» **Problem details**: In the data below, find each line that contains the word "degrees" and copy it.

#####

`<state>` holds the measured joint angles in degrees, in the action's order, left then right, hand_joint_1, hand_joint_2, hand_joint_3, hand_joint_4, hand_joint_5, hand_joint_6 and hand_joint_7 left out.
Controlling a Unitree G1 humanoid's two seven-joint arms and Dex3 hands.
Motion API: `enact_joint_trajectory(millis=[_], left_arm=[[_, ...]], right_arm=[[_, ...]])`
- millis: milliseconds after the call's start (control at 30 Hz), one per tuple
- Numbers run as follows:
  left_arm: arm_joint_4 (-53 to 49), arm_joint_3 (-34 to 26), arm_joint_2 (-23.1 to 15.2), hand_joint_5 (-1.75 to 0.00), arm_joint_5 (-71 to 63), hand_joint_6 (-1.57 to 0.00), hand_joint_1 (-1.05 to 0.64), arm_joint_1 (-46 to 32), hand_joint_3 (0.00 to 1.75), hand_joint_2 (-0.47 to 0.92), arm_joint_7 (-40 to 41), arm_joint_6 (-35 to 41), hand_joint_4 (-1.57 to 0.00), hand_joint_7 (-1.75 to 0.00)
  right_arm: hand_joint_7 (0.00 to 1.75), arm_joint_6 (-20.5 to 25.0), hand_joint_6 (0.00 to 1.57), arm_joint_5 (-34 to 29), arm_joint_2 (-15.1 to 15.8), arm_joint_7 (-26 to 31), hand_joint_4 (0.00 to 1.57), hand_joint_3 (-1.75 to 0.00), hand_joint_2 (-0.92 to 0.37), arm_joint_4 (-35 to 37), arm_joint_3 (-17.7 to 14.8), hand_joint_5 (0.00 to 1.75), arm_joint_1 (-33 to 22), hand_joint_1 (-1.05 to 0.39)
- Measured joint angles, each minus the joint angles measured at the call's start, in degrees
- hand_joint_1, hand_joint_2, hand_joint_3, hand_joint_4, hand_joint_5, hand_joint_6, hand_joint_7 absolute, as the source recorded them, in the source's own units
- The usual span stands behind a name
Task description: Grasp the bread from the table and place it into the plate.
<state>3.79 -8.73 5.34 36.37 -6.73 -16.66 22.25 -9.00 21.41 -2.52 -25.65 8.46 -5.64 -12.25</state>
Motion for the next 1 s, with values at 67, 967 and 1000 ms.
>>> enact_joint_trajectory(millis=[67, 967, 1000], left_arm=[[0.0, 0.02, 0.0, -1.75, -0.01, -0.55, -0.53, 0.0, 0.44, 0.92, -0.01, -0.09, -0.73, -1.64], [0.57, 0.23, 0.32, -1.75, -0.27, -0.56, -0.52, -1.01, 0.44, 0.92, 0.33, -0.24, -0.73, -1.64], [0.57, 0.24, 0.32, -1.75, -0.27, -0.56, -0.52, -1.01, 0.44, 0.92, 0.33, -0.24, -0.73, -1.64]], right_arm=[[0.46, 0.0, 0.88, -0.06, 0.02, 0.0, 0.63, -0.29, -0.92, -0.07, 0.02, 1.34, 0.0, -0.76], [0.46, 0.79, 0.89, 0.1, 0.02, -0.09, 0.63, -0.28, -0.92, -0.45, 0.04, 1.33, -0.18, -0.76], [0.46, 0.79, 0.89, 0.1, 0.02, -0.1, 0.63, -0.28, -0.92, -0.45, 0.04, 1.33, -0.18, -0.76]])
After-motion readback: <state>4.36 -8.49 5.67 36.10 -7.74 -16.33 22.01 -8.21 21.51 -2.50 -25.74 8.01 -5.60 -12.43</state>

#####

» **Final answer**:
`<state>` holds the measured joint angles in degrees, in the action's order, left then right, hand_joint_1, hand_joint_2, hand_joint_3, hand_joint_4, hand_joint_5, hand_joint_6 and hand_joint_7 left out.
- Measured joint angles, each minus the joint angles measured at the call's start, in degrees

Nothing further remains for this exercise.